The great Kumeyaay Nation has faced four waves of genocide. We are still here strong as always on both sides of that imaginary border to us. Our roots are deep in; no wall will separate our families. We are not illegal in our homeland. The Kumeyaay are the original people of this land since time immemorial…These are our homelands where our ancestors are. They deserve respect and protection. No more desecrations to our ancestors to Mother Earth. We’re not a conquered people, museum relic, or someone’s mascot. (in Alvarado, 2020, para. 7)

As a beneficiary of this system, I must honor the enforced sacrificed that made my education possible by paying tribute to the Kumeyaay Nation, so we may grieve the past and create a more equitable future.

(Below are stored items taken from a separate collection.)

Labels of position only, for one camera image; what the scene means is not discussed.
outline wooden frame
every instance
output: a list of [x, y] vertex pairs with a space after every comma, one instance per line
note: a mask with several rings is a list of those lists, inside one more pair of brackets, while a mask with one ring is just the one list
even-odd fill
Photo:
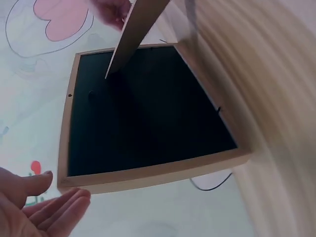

Like many Kumeyaay peoples, Vigneault and her family can trace their family lineage to generations of basket weaving women from the San Diego region. The Kumeyaay people have lived in the San Diego/Baja California region for over 10,000 years before the colonial concept of borders was imposed upon the continent. As Alvarado (2020) states about the creation of a border wall between Southern California and Mexico:

The border has divided our people; it cut a line right through our land and separated us. The Kumeyaay Nation extends from North County down into Baja California, where our brothers and sisters live. We do not ask for much, we are peaceful people, but a united people and will stand up for our rights and protect our sites because that is who we are. We are like a hornet’s nest, you disrespect our lands, our home, and you get the entire Kumeyaay Nation (para. 9).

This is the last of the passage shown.